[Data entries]
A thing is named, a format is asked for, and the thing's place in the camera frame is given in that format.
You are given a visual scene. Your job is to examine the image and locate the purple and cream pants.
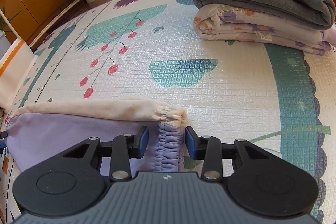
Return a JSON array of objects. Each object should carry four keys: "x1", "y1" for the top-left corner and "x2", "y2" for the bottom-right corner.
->
[{"x1": 6, "y1": 98, "x2": 187, "y2": 173}]

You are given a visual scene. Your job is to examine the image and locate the cartoon animal play mat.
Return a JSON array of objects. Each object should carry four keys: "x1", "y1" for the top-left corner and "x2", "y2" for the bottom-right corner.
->
[{"x1": 10, "y1": 0, "x2": 335, "y2": 223}]

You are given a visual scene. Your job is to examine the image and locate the orange card tag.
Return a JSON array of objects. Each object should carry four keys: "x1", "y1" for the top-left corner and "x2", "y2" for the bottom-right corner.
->
[{"x1": 2, "y1": 156, "x2": 9, "y2": 174}]

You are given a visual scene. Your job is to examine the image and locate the floral folded garment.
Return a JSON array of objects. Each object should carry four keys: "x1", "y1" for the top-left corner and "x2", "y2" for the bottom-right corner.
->
[{"x1": 193, "y1": 4, "x2": 335, "y2": 55}]

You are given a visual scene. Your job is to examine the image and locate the white and orange storage box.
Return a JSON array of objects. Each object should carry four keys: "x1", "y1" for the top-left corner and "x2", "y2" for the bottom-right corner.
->
[{"x1": 0, "y1": 39, "x2": 37, "y2": 113}]

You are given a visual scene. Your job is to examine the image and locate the green potted plant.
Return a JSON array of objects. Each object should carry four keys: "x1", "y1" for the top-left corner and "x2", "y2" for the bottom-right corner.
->
[{"x1": 0, "y1": 5, "x2": 23, "y2": 32}]

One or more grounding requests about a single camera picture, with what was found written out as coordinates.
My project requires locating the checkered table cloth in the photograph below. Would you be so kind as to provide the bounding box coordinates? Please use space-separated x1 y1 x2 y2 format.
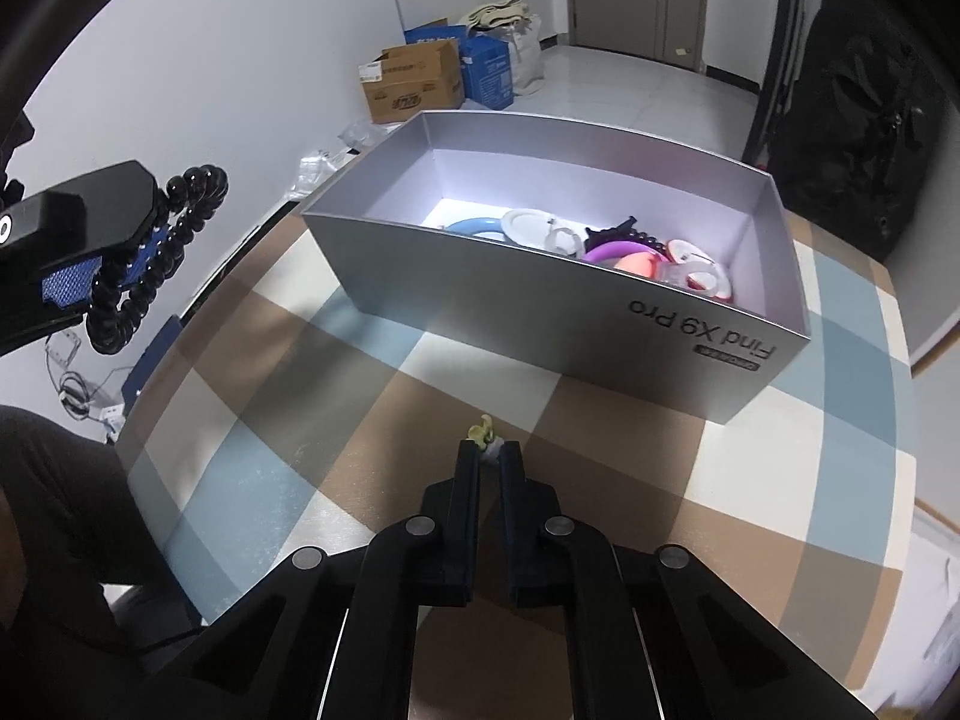
119 216 916 718

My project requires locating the grey cardboard box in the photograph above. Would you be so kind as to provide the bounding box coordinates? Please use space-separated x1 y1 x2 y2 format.
304 110 811 422

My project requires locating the white plastic bag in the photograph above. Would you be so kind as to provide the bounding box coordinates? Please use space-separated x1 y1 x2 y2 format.
283 121 395 202

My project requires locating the purple ring doll toy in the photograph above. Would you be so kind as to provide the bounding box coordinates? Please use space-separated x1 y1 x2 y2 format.
581 216 670 280

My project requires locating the black bead bracelet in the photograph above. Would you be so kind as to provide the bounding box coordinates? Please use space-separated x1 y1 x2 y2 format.
83 163 232 358

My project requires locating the blue cardboard box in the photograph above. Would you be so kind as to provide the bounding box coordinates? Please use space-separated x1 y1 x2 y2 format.
404 25 514 110

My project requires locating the black backpack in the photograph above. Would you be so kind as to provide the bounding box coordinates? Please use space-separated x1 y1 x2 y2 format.
768 0 946 262

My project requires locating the blue ring toy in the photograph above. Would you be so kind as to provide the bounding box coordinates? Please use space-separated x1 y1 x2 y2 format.
444 216 509 242

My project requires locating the brown cardboard box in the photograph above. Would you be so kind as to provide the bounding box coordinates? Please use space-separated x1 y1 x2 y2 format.
358 39 466 124

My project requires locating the small yellow green charm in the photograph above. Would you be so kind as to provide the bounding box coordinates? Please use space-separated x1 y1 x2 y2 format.
467 415 505 463

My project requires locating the clear ring red base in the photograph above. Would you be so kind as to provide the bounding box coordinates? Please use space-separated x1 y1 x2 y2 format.
656 239 734 304

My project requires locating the white red round case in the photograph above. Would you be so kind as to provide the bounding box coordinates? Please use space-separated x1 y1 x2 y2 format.
501 208 587 259

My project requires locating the white bag with clothes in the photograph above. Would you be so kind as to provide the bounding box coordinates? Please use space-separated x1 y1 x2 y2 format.
459 0 545 96

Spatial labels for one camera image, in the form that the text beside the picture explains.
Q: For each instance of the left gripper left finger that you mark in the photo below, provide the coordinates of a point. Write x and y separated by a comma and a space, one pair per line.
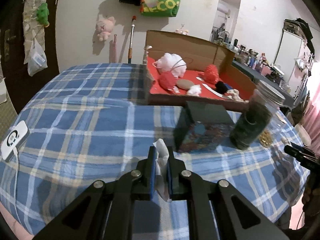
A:
105, 210

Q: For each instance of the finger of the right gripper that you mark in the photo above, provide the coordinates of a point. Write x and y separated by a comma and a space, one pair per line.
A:
304, 159
303, 149

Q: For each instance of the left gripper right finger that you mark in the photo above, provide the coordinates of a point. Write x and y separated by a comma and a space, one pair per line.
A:
216, 210

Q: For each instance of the cream crochet scrunchie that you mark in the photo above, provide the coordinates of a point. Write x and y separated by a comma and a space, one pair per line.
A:
234, 95

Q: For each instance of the black fluffy scrunchie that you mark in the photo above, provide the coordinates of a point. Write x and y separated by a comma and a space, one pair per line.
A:
221, 88

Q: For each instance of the red knitted pom ball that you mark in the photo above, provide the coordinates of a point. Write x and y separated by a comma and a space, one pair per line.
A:
211, 74

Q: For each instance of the white cloth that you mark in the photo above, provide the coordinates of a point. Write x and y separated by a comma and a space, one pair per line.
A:
194, 90

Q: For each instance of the round brown powder puff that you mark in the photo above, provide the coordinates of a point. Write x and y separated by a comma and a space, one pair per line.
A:
184, 84

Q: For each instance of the red plush towel toy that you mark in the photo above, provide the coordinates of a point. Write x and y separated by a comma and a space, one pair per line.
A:
167, 81

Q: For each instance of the white mesh bath pouf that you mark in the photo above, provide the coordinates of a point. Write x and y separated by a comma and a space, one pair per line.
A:
171, 63

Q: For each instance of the blue cloth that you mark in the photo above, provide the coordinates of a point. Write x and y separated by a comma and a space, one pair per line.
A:
228, 86

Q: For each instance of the pink curtain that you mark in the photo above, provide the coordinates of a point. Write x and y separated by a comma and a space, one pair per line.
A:
308, 127

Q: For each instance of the dark covered side table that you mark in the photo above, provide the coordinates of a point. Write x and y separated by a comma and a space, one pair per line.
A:
256, 76

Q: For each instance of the blue plaid tablecloth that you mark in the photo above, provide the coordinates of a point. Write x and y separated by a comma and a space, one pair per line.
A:
89, 123

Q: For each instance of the white wardrobe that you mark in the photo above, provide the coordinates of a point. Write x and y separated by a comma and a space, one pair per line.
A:
290, 54

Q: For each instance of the colourful beauty cream tin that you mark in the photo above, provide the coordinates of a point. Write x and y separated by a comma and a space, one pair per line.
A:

> _Task to complete_:
Retype the data above exactly, dropping every picture.

> _Solution for this problem_:
A thing is named, a format is asked for, and the thing's place in the camera frame is given in that format.
You are given a visual scene. Your job is to examine the image and locate the purple and cream pants.
Return a JSON array of objects. Each object should carry four keys: "x1", "y1" for the top-left corner and "x2", "y2" for the bottom-right corner.
->
[{"x1": 6, "y1": 98, "x2": 187, "y2": 173}]

You are given a visual scene. Your job is to examine the image and locate the cartoon animal play mat.
Return a JSON array of objects. Each object should carry four keys: "x1", "y1" for the top-left corner and "x2", "y2" for the bottom-right corner.
->
[{"x1": 10, "y1": 0, "x2": 335, "y2": 223}]

You are given a visual scene. Your job is to examine the image and locate the orange card tag.
Return a JSON array of objects. Each object should carry four keys: "x1", "y1" for the top-left corner and "x2", "y2" for the bottom-right corner.
->
[{"x1": 2, "y1": 156, "x2": 9, "y2": 174}]

You are given a visual scene. Your job is to examine the image and locate the floral folded garment.
Return a JSON array of objects. Each object should carry four keys: "x1", "y1" for the top-left corner and "x2", "y2" for the bottom-right corner.
->
[{"x1": 193, "y1": 4, "x2": 335, "y2": 55}]

You are given a visual scene. Your job is to examine the image and locate the white and orange storage box.
Return a JSON array of objects. Each object should carry four keys: "x1", "y1" for the top-left corner and "x2", "y2" for the bottom-right corner.
->
[{"x1": 0, "y1": 39, "x2": 37, "y2": 113}]

You are given a visual scene. Your job is to examine the image and locate the green potted plant.
Return a JSON array of objects. Each object should carry four keys: "x1", "y1" for the top-left corner and "x2", "y2" for the bottom-right corner.
->
[{"x1": 0, "y1": 5, "x2": 23, "y2": 32}]

One or more grounding requests about a single camera picture, with what was found written out as coordinates.
My project requires locating the checkered table cloth in the photograph below. Would you be so kind as to provide the bounding box coordinates? Please use space-separated x1 y1 x2 y2 format.
119 216 916 718

My project requires locating the grey cardboard box in the photograph above. Would you be so kind as to provide the bounding box coordinates? Please use space-separated x1 y1 x2 y2 format.
304 110 811 422

My project requires locating the white plastic bag in the photograph above. Would you be so kind as to provide the bounding box coordinates? Please use space-separated x1 y1 x2 y2 format.
283 121 395 202

My project requires locating the purple ring doll toy in the photograph above. Would you be so kind as to provide the bounding box coordinates? Please use space-separated x1 y1 x2 y2 format.
581 216 670 280

My project requires locating the black bead bracelet in the photograph above. Would you be so kind as to provide the bounding box coordinates? Please use space-separated x1 y1 x2 y2 format.
83 163 232 358

My project requires locating the blue cardboard box in the photograph above. Would you be so kind as to provide the bounding box coordinates? Please use space-separated x1 y1 x2 y2 format.
404 25 514 110

My project requires locating the black backpack in the photograph above. Would you be so kind as to provide the bounding box coordinates? Please use space-separated x1 y1 x2 y2 format.
768 0 946 262

My project requires locating the blue ring toy in the photograph above. Would you be so kind as to provide the bounding box coordinates? Please use space-separated x1 y1 x2 y2 format.
444 216 509 242

My project requires locating the brown cardboard box in the photograph above. Would you be so kind as to provide the bounding box coordinates? Please use space-separated x1 y1 x2 y2 format.
358 39 466 124

My project requires locating the small yellow green charm in the photograph above. Would you be so kind as to provide the bounding box coordinates? Please use space-separated x1 y1 x2 y2 format.
467 415 505 463

My project requires locating the clear ring red base in the photograph above. Would you be so kind as to provide the bounding box coordinates? Please use space-separated x1 y1 x2 y2 format.
656 239 734 304

My project requires locating the white red round case in the photograph above. Would you be so kind as to provide the bounding box coordinates? Please use space-separated x1 y1 x2 y2 format.
501 208 587 259

My project requires locating the white bag with clothes in the photograph above. Would you be so kind as to provide the bounding box coordinates? Please use space-separated x1 y1 x2 y2 format.
459 0 545 96

Spatial labels for one camera image, in the form that the text beside the picture explains.
Q: For each instance of the left gripper left finger that you mark in the photo below, provide the coordinates of a point. Write x and y separated by a comma and a space, one pair per line.
A:
105, 210

Q: For each instance of the finger of the right gripper that you mark in the photo above, provide the coordinates of a point. Write x and y separated by a comma and a space, one pair per line.
A:
304, 159
303, 149

Q: For each instance of the left gripper right finger that you mark in the photo above, provide the coordinates of a point. Write x and y separated by a comma and a space, one pair per line.
A:
216, 210

Q: For each instance of the cream crochet scrunchie that you mark in the photo above, provide the coordinates of a point. Write x and y separated by a comma and a space, one pair per line.
A:
234, 95

Q: For each instance of the black fluffy scrunchie that you mark in the photo above, provide the coordinates of a point. Write x and y separated by a comma and a space, one pair per line.
A:
221, 88

Q: For each instance of the red knitted pom ball that you mark in the photo above, provide the coordinates of a point. Write x and y separated by a comma and a space, one pair per line.
A:
211, 74

Q: For each instance of the white cloth that you mark in the photo above, provide the coordinates of a point. Write x and y separated by a comma and a space, one pair per line.
A:
194, 90

Q: For each instance of the round brown powder puff that you mark in the photo above, provide the coordinates of a point. Write x and y separated by a comma and a space, one pair per line.
A:
184, 84

Q: For each instance of the red plush towel toy that you mark in the photo above, provide the coordinates of a point. Write x and y separated by a comma and a space, one pair per line.
A:
167, 81

Q: For each instance of the white mesh bath pouf that you mark in the photo above, provide the coordinates of a point. Write x and y separated by a comma and a space, one pair per line.
A:
171, 63

Q: For each instance of the blue cloth that you mark in the photo above, provide the coordinates of a point. Write x and y separated by a comma and a space, one pair per line.
A:
228, 86

Q: For each instance of the pink curtain that you mark in the photo above, provide the coordinates of a point. Write x and y separated by a comma and a space, one pair per line.
A:
308, 127

Q: For each instance of the dark covered side table that you mark in the photo above, provide the coordinates of a point. Write x and y separated by a comma and a space, one pair per line.
A:
256, 76

Q: For each instance of the blue plaid tablecloth that you mark in the photo above, provide the coordinates of a point. Write x and y separated by a comma and a space, one pair per line.
A:
89, 123

Q: For each instance of the white wardrobe that you mark in the photo above, provide the coordinates of a point. Write x and y separated by a comma and a space, one pair per line.
A:
290, 54

Q: For each instance of the colourful beauty cream tin that you mark in the photo above, provide the coordinates of a point. Write x and y separated by a comma and a space, one pair per line.
A:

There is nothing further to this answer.